**The input:**
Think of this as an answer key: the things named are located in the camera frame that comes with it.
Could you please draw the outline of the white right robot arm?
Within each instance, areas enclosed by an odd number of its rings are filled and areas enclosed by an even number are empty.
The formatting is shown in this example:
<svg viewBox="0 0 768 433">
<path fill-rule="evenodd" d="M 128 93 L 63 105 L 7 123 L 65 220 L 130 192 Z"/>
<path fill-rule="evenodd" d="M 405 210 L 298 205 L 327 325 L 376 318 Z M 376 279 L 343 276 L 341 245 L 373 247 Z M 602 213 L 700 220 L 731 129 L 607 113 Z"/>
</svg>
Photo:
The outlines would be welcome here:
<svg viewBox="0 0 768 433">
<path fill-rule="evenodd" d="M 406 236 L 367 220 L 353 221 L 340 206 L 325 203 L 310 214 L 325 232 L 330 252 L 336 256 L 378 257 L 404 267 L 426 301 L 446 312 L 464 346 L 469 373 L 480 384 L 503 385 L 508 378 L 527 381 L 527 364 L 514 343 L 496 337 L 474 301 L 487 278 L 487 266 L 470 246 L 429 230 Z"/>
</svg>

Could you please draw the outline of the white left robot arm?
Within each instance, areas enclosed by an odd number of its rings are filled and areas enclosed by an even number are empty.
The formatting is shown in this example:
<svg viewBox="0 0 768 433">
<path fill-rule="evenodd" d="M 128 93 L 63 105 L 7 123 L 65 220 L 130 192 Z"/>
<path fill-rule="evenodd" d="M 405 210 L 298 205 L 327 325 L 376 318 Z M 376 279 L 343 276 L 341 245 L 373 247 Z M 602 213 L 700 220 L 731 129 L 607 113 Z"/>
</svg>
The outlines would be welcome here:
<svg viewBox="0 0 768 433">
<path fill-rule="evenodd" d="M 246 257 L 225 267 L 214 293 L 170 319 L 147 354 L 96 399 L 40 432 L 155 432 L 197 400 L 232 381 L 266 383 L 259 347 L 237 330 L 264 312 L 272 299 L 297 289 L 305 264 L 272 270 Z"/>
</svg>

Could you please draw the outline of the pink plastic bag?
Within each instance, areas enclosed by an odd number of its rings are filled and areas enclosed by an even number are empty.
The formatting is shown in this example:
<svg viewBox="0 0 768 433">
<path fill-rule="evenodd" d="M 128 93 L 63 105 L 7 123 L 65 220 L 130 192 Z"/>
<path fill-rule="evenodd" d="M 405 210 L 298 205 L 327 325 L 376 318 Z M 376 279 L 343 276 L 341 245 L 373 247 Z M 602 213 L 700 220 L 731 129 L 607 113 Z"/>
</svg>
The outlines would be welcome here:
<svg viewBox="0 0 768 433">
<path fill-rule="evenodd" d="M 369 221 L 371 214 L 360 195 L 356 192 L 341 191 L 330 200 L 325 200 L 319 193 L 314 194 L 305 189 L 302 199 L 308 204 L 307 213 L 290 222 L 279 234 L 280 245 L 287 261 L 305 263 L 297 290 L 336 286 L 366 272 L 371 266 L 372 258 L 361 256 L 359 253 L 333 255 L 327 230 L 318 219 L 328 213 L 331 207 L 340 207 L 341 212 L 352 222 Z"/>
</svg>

**Directions:**
For every line in the data above that has the string "white", return that line.

**Answer to the problem:**
Could you please draw the outline of the white right robot arm?
Could you please draw the outline of the white left robot arm?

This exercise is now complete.